MSE Masters Thesis Presentation: Shreyas Dongre

MSE Masters Thesis Presentation: Shreyas Dongre

TITLE: An Electronic-Structure and Adsorption Study of the Rutile TiO₂ (110) Surface

ADVISOR: Sahar Sharifzadeh MSE, ECE

COMMITTEE: James Chapman ME

ABSTRACT: Titanium dioxide (TiO₂) is widely used in photocatalysis due to its chemical stability in air and water, non-toxicity, low cost, and band-edge positions that enable oxidative and reductive reactions under UV illumination. Among its low-index facets, the TiO₂ rutile (110) surface is the thermodynamically most stable and therefore has the lowest surface energy compared to other facets. Its characteristic arrangement of under coordinated titanium and oxygen atoms at the surface provides sites for the adsorption of water and organic molecules, thereby linking surface structure to photocatalytic function. Electronic and surface properties of the TiO₂ rutile (110) surface are investigated using density functional theory (DFT) with the PBE functional.
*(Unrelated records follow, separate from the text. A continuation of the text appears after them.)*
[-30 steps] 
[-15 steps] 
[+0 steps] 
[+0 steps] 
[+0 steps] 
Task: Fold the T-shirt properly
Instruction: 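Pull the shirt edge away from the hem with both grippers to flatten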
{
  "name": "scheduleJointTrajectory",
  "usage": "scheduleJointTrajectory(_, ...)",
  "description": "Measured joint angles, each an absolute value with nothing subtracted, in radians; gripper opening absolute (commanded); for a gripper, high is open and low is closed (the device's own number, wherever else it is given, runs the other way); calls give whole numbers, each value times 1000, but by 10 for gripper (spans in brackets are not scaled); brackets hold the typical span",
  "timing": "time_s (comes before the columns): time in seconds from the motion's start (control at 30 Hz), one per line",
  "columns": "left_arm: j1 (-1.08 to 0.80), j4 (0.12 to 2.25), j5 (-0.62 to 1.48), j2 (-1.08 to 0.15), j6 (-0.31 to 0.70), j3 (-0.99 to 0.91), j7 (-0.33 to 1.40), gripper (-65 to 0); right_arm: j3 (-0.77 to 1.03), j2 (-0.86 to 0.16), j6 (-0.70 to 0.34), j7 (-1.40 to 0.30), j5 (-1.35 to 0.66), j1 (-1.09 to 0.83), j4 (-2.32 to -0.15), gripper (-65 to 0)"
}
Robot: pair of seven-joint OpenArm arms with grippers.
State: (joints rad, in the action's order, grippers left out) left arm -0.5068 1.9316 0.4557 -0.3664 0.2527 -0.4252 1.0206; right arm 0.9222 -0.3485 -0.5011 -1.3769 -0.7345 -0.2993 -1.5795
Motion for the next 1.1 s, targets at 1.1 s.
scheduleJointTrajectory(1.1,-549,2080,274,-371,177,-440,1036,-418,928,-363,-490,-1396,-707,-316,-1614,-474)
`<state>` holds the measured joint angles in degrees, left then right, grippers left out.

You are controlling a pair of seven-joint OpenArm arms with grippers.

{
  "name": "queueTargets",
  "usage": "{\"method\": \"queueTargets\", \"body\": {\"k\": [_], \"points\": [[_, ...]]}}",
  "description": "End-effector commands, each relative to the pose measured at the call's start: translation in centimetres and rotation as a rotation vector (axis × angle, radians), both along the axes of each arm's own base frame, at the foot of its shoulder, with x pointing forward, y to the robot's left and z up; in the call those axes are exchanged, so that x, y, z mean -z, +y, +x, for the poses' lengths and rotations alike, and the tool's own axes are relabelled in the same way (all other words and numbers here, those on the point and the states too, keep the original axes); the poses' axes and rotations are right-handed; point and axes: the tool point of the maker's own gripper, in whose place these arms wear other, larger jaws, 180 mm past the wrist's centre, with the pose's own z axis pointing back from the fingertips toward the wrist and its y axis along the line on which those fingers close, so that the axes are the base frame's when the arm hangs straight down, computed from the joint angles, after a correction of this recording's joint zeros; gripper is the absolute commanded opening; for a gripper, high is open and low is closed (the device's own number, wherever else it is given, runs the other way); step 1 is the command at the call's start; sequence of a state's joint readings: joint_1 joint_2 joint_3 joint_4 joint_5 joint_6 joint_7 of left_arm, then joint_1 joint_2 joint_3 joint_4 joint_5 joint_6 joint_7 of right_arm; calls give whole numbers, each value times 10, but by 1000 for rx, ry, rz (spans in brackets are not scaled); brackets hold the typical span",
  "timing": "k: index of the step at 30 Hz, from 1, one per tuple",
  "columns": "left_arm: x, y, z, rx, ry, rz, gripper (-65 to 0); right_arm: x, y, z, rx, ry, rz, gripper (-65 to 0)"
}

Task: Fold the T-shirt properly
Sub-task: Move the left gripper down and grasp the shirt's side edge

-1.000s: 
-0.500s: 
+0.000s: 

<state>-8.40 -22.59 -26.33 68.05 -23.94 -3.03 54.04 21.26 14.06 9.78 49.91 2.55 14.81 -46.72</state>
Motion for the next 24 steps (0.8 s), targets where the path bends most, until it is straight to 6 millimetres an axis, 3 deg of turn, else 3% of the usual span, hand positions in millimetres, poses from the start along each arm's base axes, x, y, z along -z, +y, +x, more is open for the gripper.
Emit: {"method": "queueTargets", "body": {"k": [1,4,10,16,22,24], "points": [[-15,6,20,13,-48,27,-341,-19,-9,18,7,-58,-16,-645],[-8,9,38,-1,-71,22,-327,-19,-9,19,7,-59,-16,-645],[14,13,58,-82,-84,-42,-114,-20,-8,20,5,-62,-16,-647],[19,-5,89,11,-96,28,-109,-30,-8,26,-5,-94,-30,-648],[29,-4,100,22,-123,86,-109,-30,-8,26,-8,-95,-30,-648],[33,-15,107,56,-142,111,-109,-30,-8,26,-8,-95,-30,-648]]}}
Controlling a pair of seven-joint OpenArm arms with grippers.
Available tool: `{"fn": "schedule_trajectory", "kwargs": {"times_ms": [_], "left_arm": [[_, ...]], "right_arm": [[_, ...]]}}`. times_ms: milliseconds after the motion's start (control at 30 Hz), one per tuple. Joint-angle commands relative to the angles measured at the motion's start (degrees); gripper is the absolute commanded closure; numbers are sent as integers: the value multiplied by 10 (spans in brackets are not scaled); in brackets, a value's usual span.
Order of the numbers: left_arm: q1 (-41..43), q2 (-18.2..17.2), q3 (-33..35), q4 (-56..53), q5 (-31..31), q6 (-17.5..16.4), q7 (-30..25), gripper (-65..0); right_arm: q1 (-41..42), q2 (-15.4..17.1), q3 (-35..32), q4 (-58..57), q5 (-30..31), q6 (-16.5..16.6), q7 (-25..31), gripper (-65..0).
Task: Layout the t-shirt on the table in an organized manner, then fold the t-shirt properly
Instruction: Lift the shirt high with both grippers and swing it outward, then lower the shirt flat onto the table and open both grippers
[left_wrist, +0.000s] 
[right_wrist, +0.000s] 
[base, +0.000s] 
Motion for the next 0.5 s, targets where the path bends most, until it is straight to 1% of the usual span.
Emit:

A major limitation of semilocal DFT with the PBE functional is severe underestimation of the band gap, arising from self-interaction errors and the absence of non-local exchange, which leads to overly delocalized Ti 3d states and an incorrect separation between valence and conduction bands. To obtain a more accurate description of the surface electronic structure, a computationally cost-effective Hubbard U correction is applied to the Ti 3d orbitals (DFT+U), partially correcting the self-interaction error and improving the predicted band gap. Rutile (110) slab models of varying thickness are constructed, and their electronic and surface properties are converged with respect to slab thickness. On the electronically converged rutile (110) surface, the adsorption of water and methanol is investigated to determine binding states, preferred adsorption configurations, and adsorption energies. The resulting modifications to the surface electronic structure are analyzed through bandstructure and density of states calculations, which clarify how adsorption on rutile (110) modifies the band edges and their relation to proposed mechanisms for photocatalytic decomposition.